Un nubifragio costringe lo show allo stop

Un nubifragio si è abbattuto la sera del 3 ottobre su Lampedusa e ha costretto allo stop "Noi qui", il concerto evento voluto dalla Fondazione O'Scià Onlus e dal Comune di Lampedusa e Linosa, insieme con Claudio Baglioni, in occasione della quarta Giornata della Memoria e dell'Accoglienza. L'evento, che era in corso sul grande molo della stazione marittima Cavallo Bianco, è stato interrotto al decimo brano.

Di lì a poco Baglioni - accompagnato dalla Banda della Polizia di Stato, con il coro Giuseppe Verdi di Roma e con Paola Saluzzi - avrebbe letto sul palco il testo del telegramma inviato da papa Francesco all'arcivescovo di Agrigento in occasione dell'evento, con l'"affettuoso saluto" del pontefice e il suo "vivo compiacimento per l'importante iniziativa che, unitamente alle altre celebrazioni previste nel corso della giornata, intende ricordare il naufragio e la morte in mare di 368 persone a largo dell'isola e testimoniare l'impegno profuso in questi anni a favore di tanti fratelli e sorelle migranti e rifugiati, alla ricerca di un luogo più sicuro e di una vita più degna".

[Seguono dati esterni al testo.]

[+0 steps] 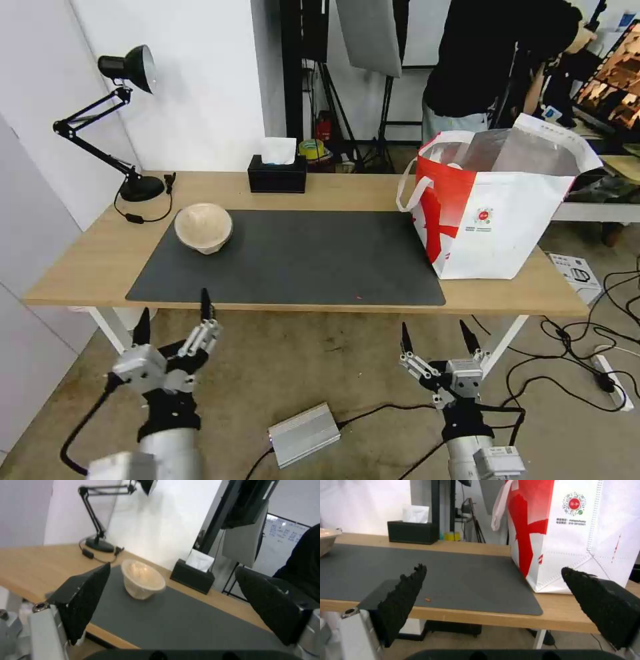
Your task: Pick up the trash from the table and place it into the takeout bag.
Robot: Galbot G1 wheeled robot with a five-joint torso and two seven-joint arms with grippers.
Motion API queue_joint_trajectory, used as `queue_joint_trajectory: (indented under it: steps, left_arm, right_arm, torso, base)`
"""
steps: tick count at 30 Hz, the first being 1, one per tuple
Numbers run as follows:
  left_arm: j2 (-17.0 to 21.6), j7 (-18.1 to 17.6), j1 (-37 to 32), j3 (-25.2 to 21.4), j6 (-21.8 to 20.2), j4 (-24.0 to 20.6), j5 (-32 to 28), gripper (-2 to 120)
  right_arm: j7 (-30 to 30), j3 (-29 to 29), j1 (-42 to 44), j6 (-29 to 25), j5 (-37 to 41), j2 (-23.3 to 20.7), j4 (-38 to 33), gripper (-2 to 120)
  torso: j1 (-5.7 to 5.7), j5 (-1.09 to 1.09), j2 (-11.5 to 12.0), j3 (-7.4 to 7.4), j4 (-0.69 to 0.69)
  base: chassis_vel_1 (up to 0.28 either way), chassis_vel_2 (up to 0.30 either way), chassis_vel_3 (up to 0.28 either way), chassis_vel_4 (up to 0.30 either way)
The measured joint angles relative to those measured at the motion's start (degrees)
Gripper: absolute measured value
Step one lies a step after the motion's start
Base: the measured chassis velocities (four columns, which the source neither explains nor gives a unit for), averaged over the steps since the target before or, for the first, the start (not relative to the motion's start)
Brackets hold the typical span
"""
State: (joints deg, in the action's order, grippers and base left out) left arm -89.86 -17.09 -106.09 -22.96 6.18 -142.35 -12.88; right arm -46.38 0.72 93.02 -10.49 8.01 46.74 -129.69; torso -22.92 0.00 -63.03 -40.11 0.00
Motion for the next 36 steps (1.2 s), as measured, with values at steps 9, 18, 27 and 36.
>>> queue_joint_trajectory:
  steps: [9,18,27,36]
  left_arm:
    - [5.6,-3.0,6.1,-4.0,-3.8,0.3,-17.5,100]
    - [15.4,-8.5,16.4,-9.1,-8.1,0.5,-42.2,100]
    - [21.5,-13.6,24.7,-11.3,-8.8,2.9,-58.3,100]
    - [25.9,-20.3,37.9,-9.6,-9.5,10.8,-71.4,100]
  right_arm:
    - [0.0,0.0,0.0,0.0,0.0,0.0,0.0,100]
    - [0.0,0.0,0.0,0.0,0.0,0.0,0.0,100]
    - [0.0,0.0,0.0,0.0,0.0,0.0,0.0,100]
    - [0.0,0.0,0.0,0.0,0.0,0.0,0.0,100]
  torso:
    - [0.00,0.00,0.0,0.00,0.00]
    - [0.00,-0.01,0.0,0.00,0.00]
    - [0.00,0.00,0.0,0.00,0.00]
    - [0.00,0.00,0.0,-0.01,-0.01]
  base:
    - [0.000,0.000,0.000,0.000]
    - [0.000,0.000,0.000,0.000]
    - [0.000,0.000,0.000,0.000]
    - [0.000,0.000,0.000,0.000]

Papa Francesco, recita ancora il messaggio, diffuso dall'organizzazione dell'evento, "auspica che cresca sempre più la consapevolezza da parte di tutti, credenti e uomini e donne di buona volontà, dell'urgenza di rispondere alle numerose sfide poste dalle migrazioni contemporanee con generosità, saggezza, giustizia e lungimiranza e, mentre chiede di continuare a pregare per lui, di cuore imparte a lei, agli organizzatori e a tutti i presenti la benedizione apostolica".

Tra le personalità presenti alla serata, il capo della polizia Franco Gabrielli, la sottosegretaria alla presidenza del Consiglio Maria Elena Boschi, il comandante della gendarmeria vaticana Domenico Giani e il comandante generale dell'arma dei carabinieri Tullio Del Sette.